Zealous cops in London don't know their transport law as they prevent woman carting her two kids on a cargobike

Dear police officers: this kid-carrying cargobike is street legal

Levy website BikeHub.co.uk has come to the rescue of a London mum who was stopped by police officers for the alleged offence of carrying two children on the back of a cargo-bike. Thing is there is no such offence. As this ‘cycling and the law’ article explains, it is an offence to carry passengers on a bicycle not modified for the purpose but a bicycle built for carrying cargo and kids is 100 percent street legal. Trailers connected to bicycles are similarly street legal.

Mum X takes up the story:

"I ride a Yuba Mundo, with a wooden shelf seat on the back, with my two boys on the back. They are nine and six.

"After riding happily through London once a day with them since September 2009, we got stopped this evening. More officers were summoned, and four of them explained to me that I was breaking the law.

"They were not specific about what law I was breaking. They felt my bike was not meant for transporting people, only cargo, and they wanted me to have a a motorcycle-style shaped seat on the back and, ideally, seatbelts.

She added:

"I was not given a ticket, just informed that if I continue to ride this way they will stop me again."

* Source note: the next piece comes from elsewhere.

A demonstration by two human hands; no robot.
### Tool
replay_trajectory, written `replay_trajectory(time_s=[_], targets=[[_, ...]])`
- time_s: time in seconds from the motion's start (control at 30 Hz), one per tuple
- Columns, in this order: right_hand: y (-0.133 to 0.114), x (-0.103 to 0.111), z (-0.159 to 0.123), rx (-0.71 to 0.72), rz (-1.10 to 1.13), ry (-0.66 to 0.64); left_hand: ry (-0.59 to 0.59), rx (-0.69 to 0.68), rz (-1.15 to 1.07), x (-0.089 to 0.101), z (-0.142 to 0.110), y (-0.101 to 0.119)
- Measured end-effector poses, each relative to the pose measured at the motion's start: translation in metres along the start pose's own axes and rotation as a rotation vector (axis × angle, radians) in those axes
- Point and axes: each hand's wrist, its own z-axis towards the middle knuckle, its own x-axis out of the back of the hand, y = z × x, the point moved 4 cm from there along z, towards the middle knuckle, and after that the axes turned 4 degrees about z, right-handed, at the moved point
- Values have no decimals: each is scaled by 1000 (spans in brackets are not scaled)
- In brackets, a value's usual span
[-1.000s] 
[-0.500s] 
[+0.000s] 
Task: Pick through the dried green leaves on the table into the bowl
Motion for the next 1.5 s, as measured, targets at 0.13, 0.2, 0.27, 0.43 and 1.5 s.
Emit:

BikeHub.co.uk is in the process of contacting the female officer who stopped Mum X, and will try to explain how she was not riding an illegal bicycle.

"The officers were not barbaric," said Mum X. "But it was a quite unpleasant experience. They did not seem entirely au fait with highway law, as they advised me to walk for a bit and then ride home on the pavement. They made it clear that I would be in trouble if I chose to ride off on the road at the end of our conversation."

Police officers nationwide are sometimes ignorant about transport laws. For instance, a solid white line means ‘must not cross’ but as is clear from these pictures of the Cycle Superhighways in London, the breaking of such laws is routine and usually goes unchallenged. Note how in one of the photos a police car is illegally parked.